**WHAT YOU NEED TO DO**
Print the data exactly, leaving nothing out.

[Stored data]
┄┄┄┄┄┄┄┄┄┄

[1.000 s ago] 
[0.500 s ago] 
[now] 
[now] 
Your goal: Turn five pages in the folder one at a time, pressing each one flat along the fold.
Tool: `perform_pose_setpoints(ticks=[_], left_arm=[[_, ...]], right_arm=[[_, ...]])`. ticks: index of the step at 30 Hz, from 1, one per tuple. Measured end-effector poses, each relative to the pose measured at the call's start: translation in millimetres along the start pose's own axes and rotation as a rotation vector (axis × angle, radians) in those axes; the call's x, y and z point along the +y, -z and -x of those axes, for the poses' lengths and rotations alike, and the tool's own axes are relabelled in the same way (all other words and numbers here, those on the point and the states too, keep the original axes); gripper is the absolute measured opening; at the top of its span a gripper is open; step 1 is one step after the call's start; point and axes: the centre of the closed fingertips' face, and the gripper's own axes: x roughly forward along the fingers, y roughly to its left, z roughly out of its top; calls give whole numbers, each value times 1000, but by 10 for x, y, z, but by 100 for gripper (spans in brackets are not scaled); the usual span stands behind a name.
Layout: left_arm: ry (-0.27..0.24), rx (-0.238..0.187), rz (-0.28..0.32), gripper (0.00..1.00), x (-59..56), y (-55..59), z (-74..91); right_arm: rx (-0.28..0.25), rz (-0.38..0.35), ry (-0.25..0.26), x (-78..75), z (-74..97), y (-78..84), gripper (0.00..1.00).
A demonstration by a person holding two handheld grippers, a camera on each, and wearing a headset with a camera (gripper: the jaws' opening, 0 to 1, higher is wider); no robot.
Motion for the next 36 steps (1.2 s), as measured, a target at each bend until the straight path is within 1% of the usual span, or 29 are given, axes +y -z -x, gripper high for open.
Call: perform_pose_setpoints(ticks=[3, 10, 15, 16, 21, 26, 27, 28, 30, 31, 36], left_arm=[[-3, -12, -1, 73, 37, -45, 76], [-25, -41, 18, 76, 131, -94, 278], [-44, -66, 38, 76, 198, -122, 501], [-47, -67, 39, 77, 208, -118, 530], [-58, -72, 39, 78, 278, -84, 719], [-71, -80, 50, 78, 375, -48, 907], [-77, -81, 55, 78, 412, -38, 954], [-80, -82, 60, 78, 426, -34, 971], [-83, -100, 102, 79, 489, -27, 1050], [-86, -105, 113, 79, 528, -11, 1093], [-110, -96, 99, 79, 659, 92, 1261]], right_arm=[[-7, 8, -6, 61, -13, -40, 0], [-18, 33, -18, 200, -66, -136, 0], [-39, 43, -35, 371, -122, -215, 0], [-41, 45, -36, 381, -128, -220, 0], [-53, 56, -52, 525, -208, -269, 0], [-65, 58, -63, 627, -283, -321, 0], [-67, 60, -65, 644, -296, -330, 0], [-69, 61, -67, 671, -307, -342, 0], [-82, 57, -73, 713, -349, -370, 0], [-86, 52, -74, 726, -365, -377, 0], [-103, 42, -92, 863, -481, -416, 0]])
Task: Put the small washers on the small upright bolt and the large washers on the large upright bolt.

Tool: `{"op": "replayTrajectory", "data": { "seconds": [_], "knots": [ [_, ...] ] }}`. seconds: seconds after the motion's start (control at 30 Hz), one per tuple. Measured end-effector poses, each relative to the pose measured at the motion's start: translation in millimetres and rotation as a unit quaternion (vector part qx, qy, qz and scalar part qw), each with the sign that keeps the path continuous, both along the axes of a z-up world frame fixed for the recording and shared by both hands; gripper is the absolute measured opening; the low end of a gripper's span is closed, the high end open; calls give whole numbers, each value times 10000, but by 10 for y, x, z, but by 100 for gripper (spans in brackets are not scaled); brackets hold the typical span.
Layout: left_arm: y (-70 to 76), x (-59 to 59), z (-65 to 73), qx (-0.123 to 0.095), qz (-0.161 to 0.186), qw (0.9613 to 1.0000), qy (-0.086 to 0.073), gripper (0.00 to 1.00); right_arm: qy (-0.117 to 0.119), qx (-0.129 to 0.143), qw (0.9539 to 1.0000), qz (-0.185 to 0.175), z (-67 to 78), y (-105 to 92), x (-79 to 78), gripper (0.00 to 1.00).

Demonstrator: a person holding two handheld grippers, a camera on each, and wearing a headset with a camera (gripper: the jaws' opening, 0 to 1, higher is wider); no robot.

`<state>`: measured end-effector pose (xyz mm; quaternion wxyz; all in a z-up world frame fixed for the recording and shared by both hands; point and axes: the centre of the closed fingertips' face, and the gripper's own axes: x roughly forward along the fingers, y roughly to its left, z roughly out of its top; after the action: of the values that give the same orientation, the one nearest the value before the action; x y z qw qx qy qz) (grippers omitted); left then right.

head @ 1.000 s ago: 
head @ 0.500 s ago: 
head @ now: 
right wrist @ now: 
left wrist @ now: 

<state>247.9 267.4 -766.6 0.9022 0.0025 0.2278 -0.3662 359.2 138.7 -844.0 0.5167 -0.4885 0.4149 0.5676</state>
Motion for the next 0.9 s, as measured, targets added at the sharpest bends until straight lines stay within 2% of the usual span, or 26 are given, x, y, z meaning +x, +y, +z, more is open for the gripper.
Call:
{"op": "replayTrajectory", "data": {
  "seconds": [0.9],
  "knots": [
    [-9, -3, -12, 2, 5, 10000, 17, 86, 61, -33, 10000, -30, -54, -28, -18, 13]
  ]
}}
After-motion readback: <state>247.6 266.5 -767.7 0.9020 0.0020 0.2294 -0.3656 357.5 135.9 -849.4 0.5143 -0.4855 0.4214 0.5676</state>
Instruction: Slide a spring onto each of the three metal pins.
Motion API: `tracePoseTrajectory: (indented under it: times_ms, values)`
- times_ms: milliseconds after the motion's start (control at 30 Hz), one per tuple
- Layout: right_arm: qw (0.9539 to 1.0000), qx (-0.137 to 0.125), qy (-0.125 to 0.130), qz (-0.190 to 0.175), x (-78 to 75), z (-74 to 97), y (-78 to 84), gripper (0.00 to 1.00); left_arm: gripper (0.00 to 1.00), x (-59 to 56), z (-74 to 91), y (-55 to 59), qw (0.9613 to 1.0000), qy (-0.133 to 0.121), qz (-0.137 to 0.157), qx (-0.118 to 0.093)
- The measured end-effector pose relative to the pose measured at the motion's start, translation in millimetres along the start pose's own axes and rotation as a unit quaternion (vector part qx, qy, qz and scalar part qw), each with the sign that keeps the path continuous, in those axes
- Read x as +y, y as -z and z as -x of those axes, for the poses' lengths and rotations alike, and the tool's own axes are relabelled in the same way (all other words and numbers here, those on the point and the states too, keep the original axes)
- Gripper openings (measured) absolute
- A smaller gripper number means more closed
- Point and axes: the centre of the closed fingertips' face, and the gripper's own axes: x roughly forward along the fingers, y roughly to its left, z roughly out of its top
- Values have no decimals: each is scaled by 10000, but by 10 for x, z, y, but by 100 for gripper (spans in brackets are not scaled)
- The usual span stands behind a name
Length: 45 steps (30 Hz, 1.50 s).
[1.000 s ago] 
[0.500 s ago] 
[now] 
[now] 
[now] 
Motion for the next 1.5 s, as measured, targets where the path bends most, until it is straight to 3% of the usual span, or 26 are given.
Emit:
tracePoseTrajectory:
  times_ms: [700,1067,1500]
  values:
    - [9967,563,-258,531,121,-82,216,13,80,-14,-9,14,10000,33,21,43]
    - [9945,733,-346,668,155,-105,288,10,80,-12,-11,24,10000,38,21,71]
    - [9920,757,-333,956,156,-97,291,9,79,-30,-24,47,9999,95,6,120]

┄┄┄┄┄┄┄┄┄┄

**WRITTEN SOLUTION**
[1.000 s ago] 
[0.500 s ago] 
[now] 
[now] 
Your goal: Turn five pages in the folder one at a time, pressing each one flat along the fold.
Tool: `perform_pose_setpoints(ticks=[_], left_arm=[[_, ...]], right_arm=[[_, ...]])`. ticks: index of the step at 30 Hz, from 1, one per tuple. Measured end-effector poses, each relative to the pose measured at the call's start: translation in millimetres along the start pose's own axes and rotation as a rotation vector (axis × angle, radians) in those axes; the call's x, y and z point along the +y, -z and -x of those axes, for the poses' lengths and rotations alike, and the tool's own axes are relabelled in the same way (all other words and numbers here, those on the point and the states too, keep the original axes); gripper is the absolute measured opening; at the top of its span a gripper is open; step 1 is one step after the call's start; point and axes: the centre of the closed fingertips' face, and the gripper's own axes: x roughly forward along the fingers, y roughly to its left, z roughly out of its top; calls give whole numbers, each value times 1000, but by 10 for x, y, z, but by 100 for gripper (spans in brackets are not scaled); the usual span stands behind a name.
Layout: left_arm: ry (-0.27..0.24), rx (-0.238..0.187), rz (-0.28..0.32), gripper (0.00..1.00), x (-59..56), y (-55..59), z (-74..91); right_arm: rx (-0.28..0.25), rz (-0.38..0.35), ry (-0.25..0.26), x (-78..75), z (-74..97), y (-78..84), gripper (0.00..1.00).
A demonstration by a person holding two handheld grippers, a camera on each, and wearing a headset with a camera (gripper: the jaws' opening, 0 to 1, higher is wider); no robot.
Motion for the next 36 steps (1.2 s), as measured, a target at each bend until the straight path is within 1% of the usual span, or 29 are given, axes +y -z -x, gripper high for open.
Call: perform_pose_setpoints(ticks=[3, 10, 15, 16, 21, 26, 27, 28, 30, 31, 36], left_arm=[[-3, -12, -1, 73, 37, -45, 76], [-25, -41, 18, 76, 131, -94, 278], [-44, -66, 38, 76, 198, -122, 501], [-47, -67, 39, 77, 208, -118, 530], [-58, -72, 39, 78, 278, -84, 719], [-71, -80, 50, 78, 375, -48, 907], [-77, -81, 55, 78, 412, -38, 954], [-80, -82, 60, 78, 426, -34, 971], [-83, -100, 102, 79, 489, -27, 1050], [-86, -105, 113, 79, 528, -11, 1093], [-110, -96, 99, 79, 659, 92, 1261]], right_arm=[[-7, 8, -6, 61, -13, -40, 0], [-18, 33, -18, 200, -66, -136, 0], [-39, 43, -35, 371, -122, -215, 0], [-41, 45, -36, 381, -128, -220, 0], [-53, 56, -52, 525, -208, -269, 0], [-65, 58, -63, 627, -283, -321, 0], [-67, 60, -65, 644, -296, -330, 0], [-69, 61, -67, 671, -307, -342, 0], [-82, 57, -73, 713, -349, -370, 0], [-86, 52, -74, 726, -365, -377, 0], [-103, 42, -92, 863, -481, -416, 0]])
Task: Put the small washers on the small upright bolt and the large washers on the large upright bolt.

Tool: `{"op": "replayTrajectory", "data": { "seconds": [_], "knots": [ [_, ...] ] }}`. seconds: seconds after the motion's start (control at 30 Hz), one per tuple. Measured end-effector poses, each relative to the pose measured at the motion's start: translation in millimetres and rotation as a unit quaternion (vector part qx, qy, qz and scalar part qw), each with the sign that keeps the path continuous, both along the axes of a z-up world frame fixed for the recording and shared by both hands; gripper is the absolute measured opening; the low end of a gripper's span is closed, the high end open; calls give whole numbers, each value times 10000, but by 10 for y, x, z, but by 100 for gripper (spans in brackets are not scaled); brackets hold the typical span.
Layout: left_arm: y (-70 to 76), x (-59 to 59), z (-65 to 73), qx (-0.123 to 0.095), qz (-0.161 to 0.186), qw (0.9613 to 1.0000), qy (-0.086 to 0.073), gripper (0.00 to 1.00); right_arm: qy (-0.117 to 0.119), qx (-0.129 to 0.143), qw (0.9539 to 1.0000), qz (-0.185 to 0.175), z (-67 to 78), y (-105 to 92), x (-79 to 78), gripper (0.00 to 1.00).

Demonstrator: a person holding two handheld grippers, a camera on each, and wearing a headset with a camera (gripper: the jaws' opening, 0 to 1, higher is wider); no robot.

`<state>`: measured end-effector pose (xyz mm; quaternion wxyz; all in a z-up world frame fixed for the recording and shared by both hands; point and axes: the centre of the closed fingertips' face, and the gripper's own axes: x roughly forward along the fingers, y roughly to its left, z roughly out of its top; after the action: of the values that give the same orientation, the one nearest the value before the action; x y z qw qx qy qz) (grippers omitted); left then right.

head @ 1.000 s ago: 
head @ 0.500 s ago: 
head @ now: 
right wrist @ now: 
left wrist @ now: 

<state>247.9 267.4 -766.6 0.9022 0.0025 0.2278 -0.3662 359.2 138.7 -844.0 0.5167 -0.4885 0.4149 0.5676</state>
Motion for the next 0.9 s, as measured, targets added at the sharpest bends until straight lines stay within 2% of the usual span, or 26 are given, x, y, z meaning +x, +y, +z, more is open for the gripper.
Call:
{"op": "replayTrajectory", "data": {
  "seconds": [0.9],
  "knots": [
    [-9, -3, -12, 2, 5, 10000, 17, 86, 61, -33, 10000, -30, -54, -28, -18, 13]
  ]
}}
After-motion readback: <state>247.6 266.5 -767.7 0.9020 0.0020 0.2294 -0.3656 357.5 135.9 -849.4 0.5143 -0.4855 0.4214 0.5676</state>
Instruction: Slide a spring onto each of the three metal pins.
Motion API: `tracePoseTrajectory: (indented under it: times_ms, values)`
- times_ms: milliseconds after the motion's start (control at 30 Hz), one per tuple
- Layout: right_arm: qw (0.9539 to 1.0000), qx (-0.137 to 0.125), qy (-0.125 to 0.130), qz (-0.190 to 0.175), x (-78 to 75), z (-74 to 97), y (-78 to 84), gripper (0.00 to 1.00); left_arm: gripper (0.00 to 1.00), x (-59 to 56), z (-74 to 91), y (-55 to 59), qw (0.9613 to 1.0000), qy (-0.133 to 0.121), qz (-0.137 to 0.157), qx (-0.118 to 0.093)
- The measured end-effector pose relative to the pose measured at the motion's start, translation in millimetres along the start pose's own axes and rotation as a unit quaternion (vector part qx, qy, qz and scalar part qw), each with the sign that keeps the path continuous, in those axes
- Read x as +y, y as -z and z as -x of those axes, for the poses' lengths and rotations alike, and the tool's own axes are relabelled in the same way (all other words and numbers here, those on the point and the states too, keep the original axes)
- Gripper openings (measured) absolute
- A smaller gripper number means more closed
- Point and axes: the centre of the closed fingertips' face, and the gripper's own axes: x roughly forward along the fingers, y roughly to its left, z roughly out of its top
- Values have no decimals: each is scaled by 10000, but by 10 for x, z, y, but by 100 for gripper (spans in brackets are not scaled)
- The usual span stands behind a name
Length: 45 steps (30 Hz, 1.50 s).
[1.000 s ago] 
[0.500 s ago] 
[now] 
[now] 
[now] 
Motion for the next 1.5 s, as measured, targets where the path bends most, until it is straight to 3% of the usual span, or 26 are given.
Emit:
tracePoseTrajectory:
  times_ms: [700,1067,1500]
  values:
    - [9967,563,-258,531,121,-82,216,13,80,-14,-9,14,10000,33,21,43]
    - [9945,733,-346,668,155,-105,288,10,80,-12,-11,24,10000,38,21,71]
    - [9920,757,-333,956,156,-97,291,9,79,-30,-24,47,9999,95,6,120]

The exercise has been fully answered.